(Dataset entries)

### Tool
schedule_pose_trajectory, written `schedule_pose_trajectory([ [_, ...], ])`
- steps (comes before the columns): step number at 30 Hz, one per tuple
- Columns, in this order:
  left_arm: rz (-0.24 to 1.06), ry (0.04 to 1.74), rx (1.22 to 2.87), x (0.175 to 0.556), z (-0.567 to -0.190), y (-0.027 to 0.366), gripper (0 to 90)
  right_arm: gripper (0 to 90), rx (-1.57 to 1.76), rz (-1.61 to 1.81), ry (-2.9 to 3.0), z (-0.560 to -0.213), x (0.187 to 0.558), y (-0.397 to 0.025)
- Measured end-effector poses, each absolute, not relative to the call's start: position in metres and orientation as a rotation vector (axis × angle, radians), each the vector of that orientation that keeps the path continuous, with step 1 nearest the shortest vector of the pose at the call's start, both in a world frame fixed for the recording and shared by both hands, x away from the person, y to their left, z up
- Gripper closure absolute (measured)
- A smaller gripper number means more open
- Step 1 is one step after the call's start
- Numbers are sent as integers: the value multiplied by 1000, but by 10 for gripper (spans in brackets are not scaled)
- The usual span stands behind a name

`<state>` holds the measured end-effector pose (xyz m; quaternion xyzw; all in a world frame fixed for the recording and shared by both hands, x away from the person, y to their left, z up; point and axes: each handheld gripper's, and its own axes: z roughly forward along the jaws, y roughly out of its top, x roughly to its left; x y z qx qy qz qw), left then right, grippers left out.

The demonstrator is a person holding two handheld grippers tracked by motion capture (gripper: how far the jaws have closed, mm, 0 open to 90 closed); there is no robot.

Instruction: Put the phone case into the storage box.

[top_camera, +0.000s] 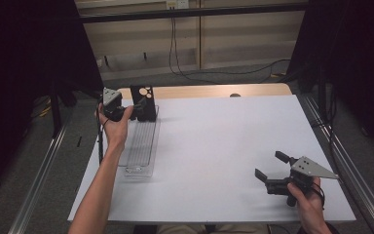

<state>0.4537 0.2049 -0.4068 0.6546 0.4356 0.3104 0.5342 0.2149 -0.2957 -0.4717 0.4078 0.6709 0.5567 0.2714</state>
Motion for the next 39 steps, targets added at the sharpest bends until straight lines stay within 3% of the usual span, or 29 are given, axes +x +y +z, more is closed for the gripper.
schedule_pose_trajectory([
  [21, 608, 902, 1547, 401, -393, 202, 25, 1, 1112, 1503, 1779, -470, 215, -299],
  [39, 604, 850, 1547, 343, -401, 216, 40, 0, 1108, 1500, 1760, -467, 212, -297],
])
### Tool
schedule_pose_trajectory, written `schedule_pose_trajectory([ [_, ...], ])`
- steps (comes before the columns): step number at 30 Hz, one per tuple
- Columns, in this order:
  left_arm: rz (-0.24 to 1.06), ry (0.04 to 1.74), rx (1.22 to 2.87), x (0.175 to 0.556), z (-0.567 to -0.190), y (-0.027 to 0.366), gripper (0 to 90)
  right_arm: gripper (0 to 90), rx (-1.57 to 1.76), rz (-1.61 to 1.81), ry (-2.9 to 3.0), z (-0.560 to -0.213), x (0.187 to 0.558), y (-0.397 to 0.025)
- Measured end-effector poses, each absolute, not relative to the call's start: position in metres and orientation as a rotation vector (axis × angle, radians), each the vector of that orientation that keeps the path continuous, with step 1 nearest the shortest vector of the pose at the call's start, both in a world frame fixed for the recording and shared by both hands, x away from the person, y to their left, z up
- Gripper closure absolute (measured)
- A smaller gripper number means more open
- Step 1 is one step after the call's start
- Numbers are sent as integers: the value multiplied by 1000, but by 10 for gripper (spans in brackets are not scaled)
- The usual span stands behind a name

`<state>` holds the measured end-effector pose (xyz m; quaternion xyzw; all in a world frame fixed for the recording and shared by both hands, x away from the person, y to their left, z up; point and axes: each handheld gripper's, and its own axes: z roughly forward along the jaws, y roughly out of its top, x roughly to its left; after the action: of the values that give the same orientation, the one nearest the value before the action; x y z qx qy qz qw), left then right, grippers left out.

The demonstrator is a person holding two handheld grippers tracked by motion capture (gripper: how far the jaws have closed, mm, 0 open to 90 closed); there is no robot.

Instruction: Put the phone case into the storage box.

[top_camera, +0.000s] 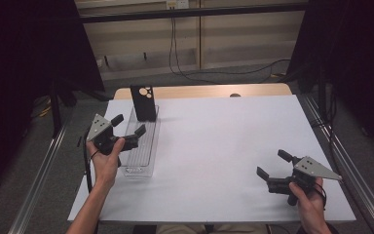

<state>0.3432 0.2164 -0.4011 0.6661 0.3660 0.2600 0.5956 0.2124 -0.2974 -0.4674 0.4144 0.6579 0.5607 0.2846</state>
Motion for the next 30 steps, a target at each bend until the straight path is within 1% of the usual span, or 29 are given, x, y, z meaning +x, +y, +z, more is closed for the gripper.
schedule_pose_trajectory([
  [2, 596, 854, 1517, 336, -402, 218, 40, 0, 1114, 1500, 1748, -467, 212, -297],
  [8, 618, 866, 1510, 321, -410, 224, 42, 0, 1109, 1493, 1750, -465, 211, -297],
  [12, 659, 863, 1522, 313, -416, 228, 41, 0, 1110, 1493, 1743, -465, 211, -298],
  [19, 630, 849, 1551, 295, -426, 233, 39, 0, 1108, 1485, 1738, -464, 208, -299],
  [25, 641, 882, 1520, 279, -434, 241, 38, 0, 1115, 1486, 1732, -463, 206, -298],
  [30, 662, 895, 1561, 268, -444, 244, 38, 1, 1118, 1479, 1734, -463, 205, -298],
])
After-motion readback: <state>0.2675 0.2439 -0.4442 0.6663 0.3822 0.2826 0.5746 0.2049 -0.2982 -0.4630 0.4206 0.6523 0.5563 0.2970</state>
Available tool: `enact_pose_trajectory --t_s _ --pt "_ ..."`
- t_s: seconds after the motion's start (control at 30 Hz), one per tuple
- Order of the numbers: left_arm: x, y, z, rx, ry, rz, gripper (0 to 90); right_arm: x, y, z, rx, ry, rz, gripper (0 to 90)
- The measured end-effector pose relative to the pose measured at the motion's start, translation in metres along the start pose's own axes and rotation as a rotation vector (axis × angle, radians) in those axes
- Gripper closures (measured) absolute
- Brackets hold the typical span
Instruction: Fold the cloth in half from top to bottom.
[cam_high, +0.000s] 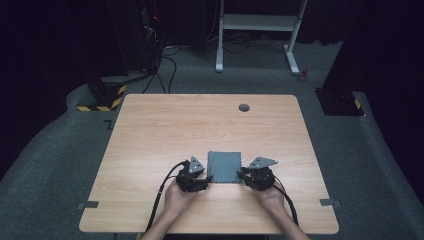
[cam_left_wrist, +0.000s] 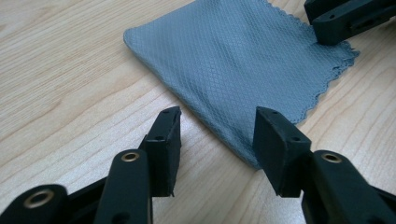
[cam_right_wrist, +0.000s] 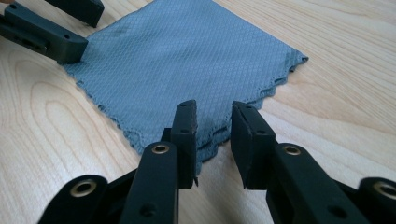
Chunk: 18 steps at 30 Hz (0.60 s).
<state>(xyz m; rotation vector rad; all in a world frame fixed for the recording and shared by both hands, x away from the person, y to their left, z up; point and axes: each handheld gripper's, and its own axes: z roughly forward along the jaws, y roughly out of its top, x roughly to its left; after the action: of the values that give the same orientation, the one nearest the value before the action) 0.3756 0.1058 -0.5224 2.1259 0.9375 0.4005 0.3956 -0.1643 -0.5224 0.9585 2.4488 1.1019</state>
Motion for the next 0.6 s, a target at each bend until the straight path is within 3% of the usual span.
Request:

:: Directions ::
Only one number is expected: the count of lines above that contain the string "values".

:: Reply ::
2